## [Work to be completed]
Could you write out every entry exactly as it stands?

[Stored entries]

========

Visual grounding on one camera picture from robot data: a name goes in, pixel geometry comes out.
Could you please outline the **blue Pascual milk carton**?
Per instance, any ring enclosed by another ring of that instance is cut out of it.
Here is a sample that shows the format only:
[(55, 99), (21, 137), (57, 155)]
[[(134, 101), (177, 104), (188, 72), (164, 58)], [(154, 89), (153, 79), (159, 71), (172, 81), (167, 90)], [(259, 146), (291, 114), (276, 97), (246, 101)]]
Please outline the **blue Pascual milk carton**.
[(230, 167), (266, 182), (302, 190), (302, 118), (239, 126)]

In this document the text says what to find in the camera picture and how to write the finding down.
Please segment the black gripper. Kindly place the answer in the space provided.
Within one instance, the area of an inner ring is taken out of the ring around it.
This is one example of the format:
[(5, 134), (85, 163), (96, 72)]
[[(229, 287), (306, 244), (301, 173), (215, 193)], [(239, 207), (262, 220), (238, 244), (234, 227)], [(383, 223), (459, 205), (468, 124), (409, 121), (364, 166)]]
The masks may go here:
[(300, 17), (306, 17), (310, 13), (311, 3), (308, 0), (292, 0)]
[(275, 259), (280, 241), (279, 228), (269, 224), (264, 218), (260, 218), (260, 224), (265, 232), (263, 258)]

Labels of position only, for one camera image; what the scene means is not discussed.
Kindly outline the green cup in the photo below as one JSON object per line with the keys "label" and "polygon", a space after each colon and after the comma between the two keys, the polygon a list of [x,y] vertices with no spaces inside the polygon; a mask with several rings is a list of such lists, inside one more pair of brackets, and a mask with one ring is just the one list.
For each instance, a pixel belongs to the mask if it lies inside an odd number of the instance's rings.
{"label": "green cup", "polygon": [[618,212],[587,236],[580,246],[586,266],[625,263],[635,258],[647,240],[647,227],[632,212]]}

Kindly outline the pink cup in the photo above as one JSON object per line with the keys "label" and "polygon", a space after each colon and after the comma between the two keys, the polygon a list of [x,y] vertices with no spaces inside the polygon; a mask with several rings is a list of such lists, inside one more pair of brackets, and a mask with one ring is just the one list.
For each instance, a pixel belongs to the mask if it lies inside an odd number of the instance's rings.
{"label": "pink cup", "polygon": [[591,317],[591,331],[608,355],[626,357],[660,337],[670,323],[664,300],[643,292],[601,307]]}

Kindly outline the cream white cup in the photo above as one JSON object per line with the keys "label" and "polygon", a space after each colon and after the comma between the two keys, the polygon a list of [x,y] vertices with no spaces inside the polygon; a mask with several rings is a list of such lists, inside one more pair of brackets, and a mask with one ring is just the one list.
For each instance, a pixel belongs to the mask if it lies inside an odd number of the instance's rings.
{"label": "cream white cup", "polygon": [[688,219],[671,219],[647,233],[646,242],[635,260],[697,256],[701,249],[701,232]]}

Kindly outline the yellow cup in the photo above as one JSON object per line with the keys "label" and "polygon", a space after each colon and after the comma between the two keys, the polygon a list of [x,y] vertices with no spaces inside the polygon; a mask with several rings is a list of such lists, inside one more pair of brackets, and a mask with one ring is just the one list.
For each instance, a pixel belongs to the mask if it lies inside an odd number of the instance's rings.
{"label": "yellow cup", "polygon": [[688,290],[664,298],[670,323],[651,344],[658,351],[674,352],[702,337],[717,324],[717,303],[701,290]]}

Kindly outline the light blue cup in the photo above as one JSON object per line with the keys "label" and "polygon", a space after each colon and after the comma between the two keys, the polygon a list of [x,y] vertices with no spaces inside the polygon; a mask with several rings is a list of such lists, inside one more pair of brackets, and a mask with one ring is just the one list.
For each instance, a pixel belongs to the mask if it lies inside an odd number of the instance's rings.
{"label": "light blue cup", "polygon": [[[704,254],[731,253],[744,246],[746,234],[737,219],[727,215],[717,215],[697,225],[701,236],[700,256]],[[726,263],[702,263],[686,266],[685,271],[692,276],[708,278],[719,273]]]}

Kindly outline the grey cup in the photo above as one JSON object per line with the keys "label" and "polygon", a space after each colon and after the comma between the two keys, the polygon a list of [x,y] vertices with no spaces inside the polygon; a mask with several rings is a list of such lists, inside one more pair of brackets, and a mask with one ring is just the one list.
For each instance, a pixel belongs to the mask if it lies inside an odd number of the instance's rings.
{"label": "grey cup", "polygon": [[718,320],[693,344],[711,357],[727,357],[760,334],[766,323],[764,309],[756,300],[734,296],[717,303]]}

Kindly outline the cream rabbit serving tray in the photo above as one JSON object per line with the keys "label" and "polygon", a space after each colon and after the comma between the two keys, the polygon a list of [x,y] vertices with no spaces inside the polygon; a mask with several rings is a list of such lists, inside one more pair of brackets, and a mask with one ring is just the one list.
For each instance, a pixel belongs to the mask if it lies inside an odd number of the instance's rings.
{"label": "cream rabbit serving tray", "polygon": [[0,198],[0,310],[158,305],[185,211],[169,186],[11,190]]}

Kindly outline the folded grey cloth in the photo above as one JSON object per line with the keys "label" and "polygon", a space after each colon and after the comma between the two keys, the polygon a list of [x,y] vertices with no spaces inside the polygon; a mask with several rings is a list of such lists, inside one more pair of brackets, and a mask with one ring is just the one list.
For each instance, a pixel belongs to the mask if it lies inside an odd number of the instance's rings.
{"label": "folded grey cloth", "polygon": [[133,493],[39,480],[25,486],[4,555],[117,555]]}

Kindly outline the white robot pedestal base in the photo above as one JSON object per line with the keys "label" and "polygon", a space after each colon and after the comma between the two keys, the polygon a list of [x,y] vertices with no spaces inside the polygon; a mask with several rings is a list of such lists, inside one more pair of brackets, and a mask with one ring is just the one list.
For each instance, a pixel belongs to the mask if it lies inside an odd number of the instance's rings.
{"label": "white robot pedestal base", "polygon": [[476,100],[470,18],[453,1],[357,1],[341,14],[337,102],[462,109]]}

========

## [Response to the exercise]
Visual grounding on one camera picture from robot data: a name goes in, pixel geometry comes out.
Could you please outline the **blue Pascual milk carton**?
Per instance, any ring enclosed by another ring of that instance is cut out of it.
Here is a sample that shows the format only:
[(55, 99), (21, 137), (57, 155)]
[[(134, 101), (177, 104), (188, 72), (164, 58)], [(154, 89), (153, 79), (159, 71), (172, 81), (167, 90)], [(259, 146), (291, 114), (276, 97), (246, 101)]]
Please outline the **blue Pascual milk carton**.
[(230, 167), (266, 182), (302, 190), (302, 118), (239, 126)]

In this document the text says what to find in the camera picture and how to write the finding down.
Please segment the black gripper. Kindly place the answer in the space provided.
Within one instance, the area of an inner ring is taken out of the ring around it.
This is one example of the format:
[(5, 134), (85, 163), (96, 72)]
[[(229, 287), (306, 244), (301, 173), (215, 193)], [(239, 207), (262, 220), (238, 244), (234, 227)], [(383, 223), (459, 205), (468, 124), (409, 121), (364, 166)]]
The masks may go here:
[(300, 17), (306, 17), (310, 13), (311, 3), (308, 0), (292, 0)]
[(275, 259), (280, 241), (279, 228), (269, 224), (264, 218), (260, 218), (260, 224), (265, 232), (263, 258)]

Labels of position only, for one camera image; what the scene means is not discussed.
Kindly outline the green cup in the photo below as one JSON object per line with the keys "label" and "polygon", a space after each colon and after the comma between the two keys, the polygon a list of [x,y] vertices with no spaces inside the polygon; a mask with several rings is a list of such lists, inside one more pair of brackets, and a mask with one ring is just the one list.
For each instance, a pixel belongs to the mask if it lies inside an odd number of the instance's rings.
{"label": "green cup", "polygon": [[618,212],[587,236],[580,246],[586,266],[625,263],[635,258],[647,240],[647,227],[632,212]]}

Kindly outline the pink cup in the photo above as one JSON object per line with the keys "label" and "polygon", a space after each colon and after the comma between the two keys, the polygon a list of [x,y] vertices with no spaces inside the polygon; a mask with several rings is a list of such lists, inside one more pair of brackets, and a mask with one ring is just the one list.
For each instance, a pixel belongs to the mask if it lies inside an odd number of the instance's rings.
{"label": "pink cup", "polygon": [[591,317],[591,331],[608,355],[626,357],[660,337],[670,323],[664,300],[643,292],[601,307]]}

Kindly outline the cream white cup in the photo above as one JSON object per line with the keys "label" and "polygon", a space after each colon and after the comma between the two keys, the polygon a list of [x,y] vertices with no spaces inside the polygon; a mask with several rings is a list of such lists, inside one more pair of brackets, and a mask with one ring is just the one list.
For each instance, a pixel belongs to the mask if it lies inside an odd number of the instance's rings.
{"label": "cream white cup", "polygon": [[688,219],[671,219],[647,233],[646,242],[635,260],[697,256],[701,249],[701,232]]}

Kindly outline the yellow cup in the photo above as one JSON object per line with the keys "label" and "polygon", a space after each colon and after the comma between the two keys, the polygon a list of [x,y] vertices with no spaces inside the polygon; a mask with several rings is a list of such lists, inside one more pair of brackets, and a mask with one ring is just the one list.
For each instance, a pixel belongs to the mask if it lies inside an odd number of the instance's rings.
{"label": "yellow cup", "polygon": [[688,290],[664,298],[670,323],[651,344],[658,351],[674,352],[702,337],[717,324],[717,303],[701,290]]}

Kindly outline the light blue cup in the photo above as one JSON object per line with the keys "label" and "polygon", a space after each colon and after the comma between the two keys, the polygon a list of [x,y] vertices with no spaces inside the polygon; a mask with several rings is a list of such lists, inside one more pair of brackets, and a mask with one ring is just the one list.
For each instance, a pixel belongs to the mask if it lies inside an odd number of the instance's rings.
{"label": "light blue cup", "polygon": [[[704,254],[731,253],[744,246],[746,234],[737,219],[727,215],[717,215],[697,225],[701,236],[700,256]],[[726,263],[702,263],[686,266],[685,271],[692,276],[708,278],[719,273]]]}

Kindly outline the grey cup in the photo above as one JSON object per line with the keys "label" and "polygon", a space after each colon and after the comma between the two keys, the polygon a list of [x,y] vertices with no spaces inside the polygon; a mask with several rings is a list of such lists, inside one more pair of brackets, and a mask with one ring is just the one list.
For each instance, a pixel belongs to the mask if it lies inside an odd number of the instance's rings.
{"label": "grey cup", "polygon": [[718,320],[693,344],[711,357],[727,357],[760,334],[766,323],[764,309],[756,300],[734,296],[717,303]]}

Kindly outline the cream rabbit serving tray in the photo above as one JSON object per line with the keys "label" and "polygon", a space after each colon and after the comma between the two keys, the polygon a list of [x,y] vertices with no spaces inside the polygon; a mask with several rings is a list of such lists, inside one more pair of brackets, and a mask with one ring is just the one list.
For each instance, a pixel belongs to the mask if it lies inside an odd number of the instance's rings.
{"label": "cream rabbit serving tray", "polygon": [[0,198],[0,310],[158,305],[185,211],[169,186],[11,190]]}

Kindly outline the folded grey cloth in the photo above as one JSON object per line with the keys "label" and "polygon", a space after each colon and after the comma between the two keys, the polygon a list of [x,y] vertices with no spaces inside the polygon; a mask with several rings is a list of such lists, inside one more pair of brackets, and a mask with one ring is just the one list.
For each instance, a pixel belongs to the mask if it lies inside an odd number of the instance's rings.
{"label": "folded grey cloth", "polygon": [[133,493],[39,480],[25,486],[4,555],[117,555]]}

Kindly outline the white robot pedestal base in the photo above as one JSON object per line with the keys "label" and "polygon", a space after each colon and after the comma between the two keys, the polygon a list of [x,y] vertices with no spaces inside the polygon; a mask with several rings is a list of such lists, inside one more pair of brackets, and a mask with one ring is just the one list.
For each instance, a pixel belongs to the mask if it lies inside an odd number of the instance's rings.
{"label": "white robot pedestal base", "polygon": [[476,100],[470,18],[453,1],[357,1],[341,14],[337,102],[462,109]]}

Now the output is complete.